Many other theories regarding the etiology of this difference between biological sexes in the incidence of OA have been proposed. Some think this risk may be secondary to a propensity toward baseline subchondral sclerosis, or reduced cartilage volume in females. There are also sex-specific biomechanical differences which may contribute to this risk. Kim et al. investigated women exclusively to determine if reproductive events were associated with the development of OA and found that a history of vaginal delivery compared with a cesarean delivery may be protective for hip OA, and that parity >5 was associated with knee OA. With so many theories and no definitive studies it is unclear why there is such a profound difference in the incidence of OA between biological sexes.
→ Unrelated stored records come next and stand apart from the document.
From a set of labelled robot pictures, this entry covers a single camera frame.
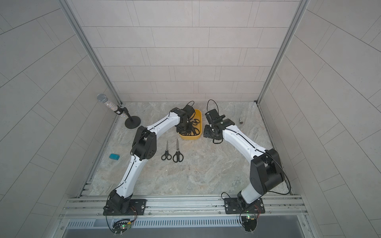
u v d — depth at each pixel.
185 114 0.77
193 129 0.99
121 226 0.65
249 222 0.68
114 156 0.87
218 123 0.62
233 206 0.71
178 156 0.88
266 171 0.43
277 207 0.73
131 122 1.02
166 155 0.89
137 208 0.71
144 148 0.61
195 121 1.05
However there is strong evidence that females in the postmenopausal period have a higher incidence of OA, particularly at the knee, compared to other populations.

Genetics

The influence of genetics in the pathogenesis and risk of developing OA has been a topic of interest among both research scientists and clinicians. Genetic factors are estimated to account for up to 60% of hip OA and 40% of knee OA. Many genes are implicated in the regulation of cartilage health, but this is beyond the scope of our current clinically oriented discussion. Suffice to say genetics, genomics, and epigenetics play a complex role in joint health and may represent targets for future medical innovation ; however, while these treatments remain on the horizon, it is valuable to obtain a thorough family history regarding OA and rheumatologic disease in order to risk stratify and appropriately counsel patients.